A new framework on transforming educational opportunities in Commonwealth countries, the Commonwealth Education Policy, will be unveiled at the 20th Conference of Commonwealth Education Ministers in Nadi, Fiji on February 19-23, 2018
A new framework on transforming educational opportunities in Commonwealth countries, the Commonwealth Education Policy, will be unveiled at the 20th Conference of Commonwealth Education Ministers in Nadi, Fiji on February 19-23, 2018.
The resource is designed to make the Sustainable Development Goals (SDGs) more easily attainable through providing safe learning environments, boosting school enrollments, improving adult literacy rates, and addressing gender disparity in education.
Governments will receive help in identifying deficiencies in their education systems and producing effective strategies to achieve the SDGs.
The initiative will be part of a number of complementary resources proposed to Ministers at the conference, with other proposals directed towards needs assessment and leadership, guides on data collection, the scholarly underachievement of boys, and the impact of domestic violence on education.
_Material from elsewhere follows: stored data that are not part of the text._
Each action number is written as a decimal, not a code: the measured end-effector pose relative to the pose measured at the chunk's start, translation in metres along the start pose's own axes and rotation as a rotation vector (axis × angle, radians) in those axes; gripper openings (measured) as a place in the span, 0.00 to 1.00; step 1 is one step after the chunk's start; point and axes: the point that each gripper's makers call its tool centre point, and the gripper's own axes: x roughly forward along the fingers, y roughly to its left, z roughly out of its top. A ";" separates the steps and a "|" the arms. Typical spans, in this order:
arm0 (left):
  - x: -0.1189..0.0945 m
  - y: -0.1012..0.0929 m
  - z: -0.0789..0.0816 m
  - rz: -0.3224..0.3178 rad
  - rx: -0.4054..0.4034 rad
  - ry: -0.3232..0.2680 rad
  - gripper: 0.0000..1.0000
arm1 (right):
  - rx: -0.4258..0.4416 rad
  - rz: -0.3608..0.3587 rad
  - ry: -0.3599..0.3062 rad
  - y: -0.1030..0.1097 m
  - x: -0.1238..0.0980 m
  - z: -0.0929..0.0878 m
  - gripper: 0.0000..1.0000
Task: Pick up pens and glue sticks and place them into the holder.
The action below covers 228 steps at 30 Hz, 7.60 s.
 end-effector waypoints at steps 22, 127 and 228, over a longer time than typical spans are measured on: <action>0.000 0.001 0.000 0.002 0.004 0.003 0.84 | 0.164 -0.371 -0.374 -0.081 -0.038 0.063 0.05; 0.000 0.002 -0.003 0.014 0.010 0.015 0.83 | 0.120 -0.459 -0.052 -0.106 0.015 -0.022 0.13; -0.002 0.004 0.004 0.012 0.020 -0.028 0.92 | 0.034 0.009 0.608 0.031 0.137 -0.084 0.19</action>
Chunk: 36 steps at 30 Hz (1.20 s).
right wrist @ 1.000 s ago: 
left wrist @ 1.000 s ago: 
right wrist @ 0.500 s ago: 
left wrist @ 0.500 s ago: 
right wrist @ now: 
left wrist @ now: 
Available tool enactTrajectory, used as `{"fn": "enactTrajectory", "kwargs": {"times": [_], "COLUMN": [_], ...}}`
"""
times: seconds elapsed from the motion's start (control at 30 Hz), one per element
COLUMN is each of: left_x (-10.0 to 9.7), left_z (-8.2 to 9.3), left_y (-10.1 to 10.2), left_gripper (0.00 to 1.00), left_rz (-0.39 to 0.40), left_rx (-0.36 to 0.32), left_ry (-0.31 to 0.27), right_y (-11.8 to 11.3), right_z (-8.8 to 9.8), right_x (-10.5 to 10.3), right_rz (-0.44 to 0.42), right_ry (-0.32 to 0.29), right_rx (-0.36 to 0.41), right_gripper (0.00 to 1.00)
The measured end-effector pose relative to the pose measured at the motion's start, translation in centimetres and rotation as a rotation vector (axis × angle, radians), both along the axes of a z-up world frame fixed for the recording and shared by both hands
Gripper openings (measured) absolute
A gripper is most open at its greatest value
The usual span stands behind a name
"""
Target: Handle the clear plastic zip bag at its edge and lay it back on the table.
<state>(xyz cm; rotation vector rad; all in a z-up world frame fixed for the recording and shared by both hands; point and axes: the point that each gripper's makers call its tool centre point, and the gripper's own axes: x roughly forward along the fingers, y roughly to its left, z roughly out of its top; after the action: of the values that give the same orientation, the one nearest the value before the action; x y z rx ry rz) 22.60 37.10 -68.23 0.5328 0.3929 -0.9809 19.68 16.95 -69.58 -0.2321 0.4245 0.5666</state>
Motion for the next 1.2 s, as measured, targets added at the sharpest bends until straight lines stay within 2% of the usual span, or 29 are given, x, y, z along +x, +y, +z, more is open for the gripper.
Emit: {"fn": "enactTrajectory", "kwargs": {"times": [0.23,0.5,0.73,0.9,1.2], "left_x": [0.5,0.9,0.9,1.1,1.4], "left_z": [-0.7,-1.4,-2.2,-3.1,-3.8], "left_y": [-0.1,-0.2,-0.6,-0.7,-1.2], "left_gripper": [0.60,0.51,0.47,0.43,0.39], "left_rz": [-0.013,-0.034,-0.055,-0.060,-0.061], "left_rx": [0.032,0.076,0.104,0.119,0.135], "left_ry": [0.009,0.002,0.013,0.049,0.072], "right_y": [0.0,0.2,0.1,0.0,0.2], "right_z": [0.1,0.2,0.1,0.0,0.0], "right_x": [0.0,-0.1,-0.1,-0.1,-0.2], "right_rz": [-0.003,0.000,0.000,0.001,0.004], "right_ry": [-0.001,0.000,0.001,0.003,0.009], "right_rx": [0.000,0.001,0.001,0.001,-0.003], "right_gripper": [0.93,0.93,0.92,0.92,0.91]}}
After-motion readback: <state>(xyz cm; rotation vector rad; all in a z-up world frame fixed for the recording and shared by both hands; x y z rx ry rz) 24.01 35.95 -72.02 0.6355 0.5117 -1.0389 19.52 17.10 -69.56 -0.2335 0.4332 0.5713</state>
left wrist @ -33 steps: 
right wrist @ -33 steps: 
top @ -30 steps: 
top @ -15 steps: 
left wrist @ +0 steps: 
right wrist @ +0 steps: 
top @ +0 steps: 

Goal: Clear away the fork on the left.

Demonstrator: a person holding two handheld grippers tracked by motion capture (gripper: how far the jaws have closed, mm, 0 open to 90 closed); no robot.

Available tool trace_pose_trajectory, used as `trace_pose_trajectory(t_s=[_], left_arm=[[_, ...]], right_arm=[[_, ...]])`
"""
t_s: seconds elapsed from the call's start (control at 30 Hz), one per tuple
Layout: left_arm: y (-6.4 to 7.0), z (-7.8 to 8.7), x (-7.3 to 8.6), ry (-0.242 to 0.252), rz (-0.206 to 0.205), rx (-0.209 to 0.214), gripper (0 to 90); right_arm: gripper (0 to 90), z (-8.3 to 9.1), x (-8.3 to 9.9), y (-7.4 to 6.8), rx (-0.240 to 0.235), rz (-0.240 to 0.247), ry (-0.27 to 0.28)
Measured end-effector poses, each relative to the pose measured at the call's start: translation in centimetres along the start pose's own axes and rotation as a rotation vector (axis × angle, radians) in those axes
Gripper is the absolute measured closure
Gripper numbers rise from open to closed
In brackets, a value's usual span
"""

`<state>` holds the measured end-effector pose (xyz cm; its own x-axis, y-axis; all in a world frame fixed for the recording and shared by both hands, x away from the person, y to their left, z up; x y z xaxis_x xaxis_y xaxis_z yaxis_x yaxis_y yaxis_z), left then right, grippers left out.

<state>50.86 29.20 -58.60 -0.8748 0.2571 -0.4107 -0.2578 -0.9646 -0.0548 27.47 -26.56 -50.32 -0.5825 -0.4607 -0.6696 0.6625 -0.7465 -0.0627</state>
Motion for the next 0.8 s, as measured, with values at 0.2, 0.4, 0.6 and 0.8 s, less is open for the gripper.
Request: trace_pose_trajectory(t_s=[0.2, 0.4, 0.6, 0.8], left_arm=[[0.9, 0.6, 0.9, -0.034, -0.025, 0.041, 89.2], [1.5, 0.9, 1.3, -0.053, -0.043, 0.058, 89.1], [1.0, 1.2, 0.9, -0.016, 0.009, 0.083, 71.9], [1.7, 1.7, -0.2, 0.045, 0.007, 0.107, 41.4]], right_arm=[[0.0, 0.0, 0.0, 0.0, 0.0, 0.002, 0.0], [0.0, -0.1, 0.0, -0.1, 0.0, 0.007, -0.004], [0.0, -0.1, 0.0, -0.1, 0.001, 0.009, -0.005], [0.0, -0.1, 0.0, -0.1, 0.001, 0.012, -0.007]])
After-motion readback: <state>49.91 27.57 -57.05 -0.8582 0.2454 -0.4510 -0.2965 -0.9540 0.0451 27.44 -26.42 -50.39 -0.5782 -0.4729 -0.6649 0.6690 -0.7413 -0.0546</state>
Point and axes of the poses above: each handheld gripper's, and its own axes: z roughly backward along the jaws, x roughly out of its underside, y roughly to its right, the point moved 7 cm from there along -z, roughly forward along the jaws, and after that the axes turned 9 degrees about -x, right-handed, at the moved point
Under the theme `Sustainability and Resilience: Can Education Deliver?’, Ministers will agree a declaration covering a range of issues, including minimum financing for education, which will be presented to heads of government at the Commonwealth Summit in April 2018.
Ministers will also receive the Curriculum Framework for the Sustainable Development Goals, a guide on developing curricula using new learning and delivery approaches, and an online toolkit designed to boost technical and vocational education and training programmes.
According to the UN, 121 million children aged 6-15 do not attend school and, globally, 103 million young people lack basic literacy skills.
Furthermore, in the Commonwealth, only one third of children living in developing countries have access to early education, an estimated 17 million children remain out of primary school, and over 400 million adults are illiterate.
The Commonwealth Secretariat has said it will increase collaborative work with organisations such as the Commonwealth of Learning (COL), the Association of Commonwealth Universities, and other regional, national and international partners to provide improved, coordinated learning services.
COL has already achieved success in improving girls’ education, with 34,929 women and girls trained in various skills for livelihoods and assistance given to 6,673 girls in Bangladesh, India, Mozambique, Pakistan and Tanzania to find new income sources.
Commonwealth Secretary-General Patricia Scotland said: “The stark reality facing many of our Commonwealth member countries is that they are having to find funds to maintain and improve education services on shoestring budgets and sometimes after having their entire economy wiped out by a natural disaster.
“Our aim is to assist Education Ministries to deploy their resources and configure their systems for optimum performance.
“This new Commonwealth framework offers specific guidance on policies to upgrade four key aspects of education: governance, knowledge, capacity and advocacy.
“It will drill down into areas such as finance, planning, regulation, research and development, innovation, community engagement and professional development.”
Commenting on the education conference, Head of Social Policy at the Secretariat Layne Robinson said: “It will give ministers, senior officials, students, teachers, higher education leaders and civil society the opportunity to have a frank conversation about the shared and specific challenges facing education such as financing and climate change, and agree on a plan to tackle them together.”